田霖這真是病的不輕,現在還起不來身,兩頰都凹下去了。
趙磊自己也知道自己不太會說話,問候了一句就老老實實站後面當個擺設。
曹仲言跟田霖最熟,也不見外,先問吃的什麽藥,又拿藥方看了。
太醫的水平是不差的,但田霖這個病就是被耽誤了,現在要治就很麻煩。
那天太醫的話也是說,要養着。
陸轶看看屋裏屋外的情形,覺得田霖這兒可能不缺藥材,但是人手估計是真的不怎麽好使。
以前田霖身邊也有幾個得用的人。世家公子嘛,身邊怎麽能缺了人?打小兒乳母丫鬟小厮長随這些都是配着的,伺候好幾年,用起來放心也得力。

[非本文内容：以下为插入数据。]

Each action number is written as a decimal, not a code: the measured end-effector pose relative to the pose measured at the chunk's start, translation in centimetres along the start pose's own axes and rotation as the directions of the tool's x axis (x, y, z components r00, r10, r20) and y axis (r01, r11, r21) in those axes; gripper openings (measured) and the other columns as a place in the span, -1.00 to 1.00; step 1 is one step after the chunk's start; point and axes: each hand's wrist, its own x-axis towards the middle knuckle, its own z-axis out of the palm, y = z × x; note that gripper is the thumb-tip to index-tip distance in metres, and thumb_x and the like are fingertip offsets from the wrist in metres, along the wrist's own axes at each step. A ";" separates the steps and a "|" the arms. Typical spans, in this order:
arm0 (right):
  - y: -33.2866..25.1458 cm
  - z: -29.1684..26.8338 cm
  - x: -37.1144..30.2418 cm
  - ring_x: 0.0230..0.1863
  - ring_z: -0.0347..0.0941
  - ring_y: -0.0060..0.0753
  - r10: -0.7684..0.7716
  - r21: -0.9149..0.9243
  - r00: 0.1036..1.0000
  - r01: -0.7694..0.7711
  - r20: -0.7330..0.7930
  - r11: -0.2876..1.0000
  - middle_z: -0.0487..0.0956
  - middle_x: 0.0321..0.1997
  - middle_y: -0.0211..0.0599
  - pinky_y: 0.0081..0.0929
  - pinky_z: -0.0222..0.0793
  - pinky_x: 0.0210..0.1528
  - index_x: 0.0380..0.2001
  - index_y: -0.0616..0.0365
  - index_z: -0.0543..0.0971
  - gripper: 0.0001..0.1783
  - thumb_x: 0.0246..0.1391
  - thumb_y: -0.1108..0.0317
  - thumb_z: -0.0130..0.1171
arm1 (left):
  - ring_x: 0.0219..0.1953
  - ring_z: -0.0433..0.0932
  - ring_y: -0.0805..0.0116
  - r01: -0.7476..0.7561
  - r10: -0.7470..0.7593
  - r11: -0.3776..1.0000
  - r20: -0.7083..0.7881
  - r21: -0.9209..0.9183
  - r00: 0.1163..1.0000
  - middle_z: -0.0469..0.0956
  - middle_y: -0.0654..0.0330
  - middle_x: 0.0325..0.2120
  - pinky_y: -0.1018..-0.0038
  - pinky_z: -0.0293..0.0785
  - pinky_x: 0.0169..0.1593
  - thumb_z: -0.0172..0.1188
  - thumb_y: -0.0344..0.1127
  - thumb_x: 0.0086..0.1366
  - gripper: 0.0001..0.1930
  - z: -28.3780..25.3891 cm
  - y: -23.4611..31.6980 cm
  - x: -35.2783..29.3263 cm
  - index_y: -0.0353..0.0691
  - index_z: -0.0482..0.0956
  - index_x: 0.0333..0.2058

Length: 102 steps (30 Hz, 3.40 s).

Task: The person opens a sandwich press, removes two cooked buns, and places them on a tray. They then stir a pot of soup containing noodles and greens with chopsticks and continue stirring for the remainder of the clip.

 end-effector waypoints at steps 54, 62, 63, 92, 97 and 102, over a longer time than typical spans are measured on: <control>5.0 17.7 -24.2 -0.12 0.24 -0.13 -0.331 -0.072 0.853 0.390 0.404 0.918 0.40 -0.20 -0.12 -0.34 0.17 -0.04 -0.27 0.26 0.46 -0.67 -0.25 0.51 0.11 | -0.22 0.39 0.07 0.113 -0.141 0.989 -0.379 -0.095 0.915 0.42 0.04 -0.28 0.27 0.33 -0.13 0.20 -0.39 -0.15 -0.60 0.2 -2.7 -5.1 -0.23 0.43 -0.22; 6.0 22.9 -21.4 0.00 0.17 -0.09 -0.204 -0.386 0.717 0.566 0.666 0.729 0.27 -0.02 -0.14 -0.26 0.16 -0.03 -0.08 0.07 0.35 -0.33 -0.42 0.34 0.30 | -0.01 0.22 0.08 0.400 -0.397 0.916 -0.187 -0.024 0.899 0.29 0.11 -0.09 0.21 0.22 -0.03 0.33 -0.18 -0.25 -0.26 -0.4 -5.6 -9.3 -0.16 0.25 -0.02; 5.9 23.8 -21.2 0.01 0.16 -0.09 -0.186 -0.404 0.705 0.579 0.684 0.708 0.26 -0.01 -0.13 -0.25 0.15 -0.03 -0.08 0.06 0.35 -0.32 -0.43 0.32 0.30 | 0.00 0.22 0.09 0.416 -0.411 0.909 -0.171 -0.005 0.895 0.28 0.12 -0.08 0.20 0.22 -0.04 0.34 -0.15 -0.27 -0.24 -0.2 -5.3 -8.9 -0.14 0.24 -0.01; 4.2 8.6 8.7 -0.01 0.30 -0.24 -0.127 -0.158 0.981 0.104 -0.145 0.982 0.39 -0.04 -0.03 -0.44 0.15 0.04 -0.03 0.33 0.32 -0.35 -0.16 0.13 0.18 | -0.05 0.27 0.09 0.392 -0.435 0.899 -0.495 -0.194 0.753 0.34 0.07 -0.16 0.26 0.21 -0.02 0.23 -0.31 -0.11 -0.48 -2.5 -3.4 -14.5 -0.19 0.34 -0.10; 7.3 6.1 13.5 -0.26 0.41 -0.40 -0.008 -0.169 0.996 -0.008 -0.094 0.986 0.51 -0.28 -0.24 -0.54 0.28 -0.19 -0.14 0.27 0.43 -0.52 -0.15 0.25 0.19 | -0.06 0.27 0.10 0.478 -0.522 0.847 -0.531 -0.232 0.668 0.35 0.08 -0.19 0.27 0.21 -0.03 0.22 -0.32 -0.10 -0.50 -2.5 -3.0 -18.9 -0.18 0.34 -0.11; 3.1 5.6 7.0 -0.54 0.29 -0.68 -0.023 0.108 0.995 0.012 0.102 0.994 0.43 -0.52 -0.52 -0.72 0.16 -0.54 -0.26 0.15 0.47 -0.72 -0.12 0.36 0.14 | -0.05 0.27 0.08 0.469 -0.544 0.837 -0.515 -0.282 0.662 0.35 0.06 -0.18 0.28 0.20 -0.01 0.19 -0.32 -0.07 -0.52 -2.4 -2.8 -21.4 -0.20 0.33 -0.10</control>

但田霖這情況特殊。幾年前去梁州他被追殺的時候,身邊的人差不多就死完了。沒死完的,田府一出事,也保不住。
現在這裏伺候的人,應該是田霖外頭買的。主仆間還談不上信任,田霖一病,這些人怕是有什麽小心思。
陸轶當時沒說什麽。
這天的下半晌,内宮監就指派了幾個人過來田家伺候,一下子就把裏裏外外的事情都接了過去。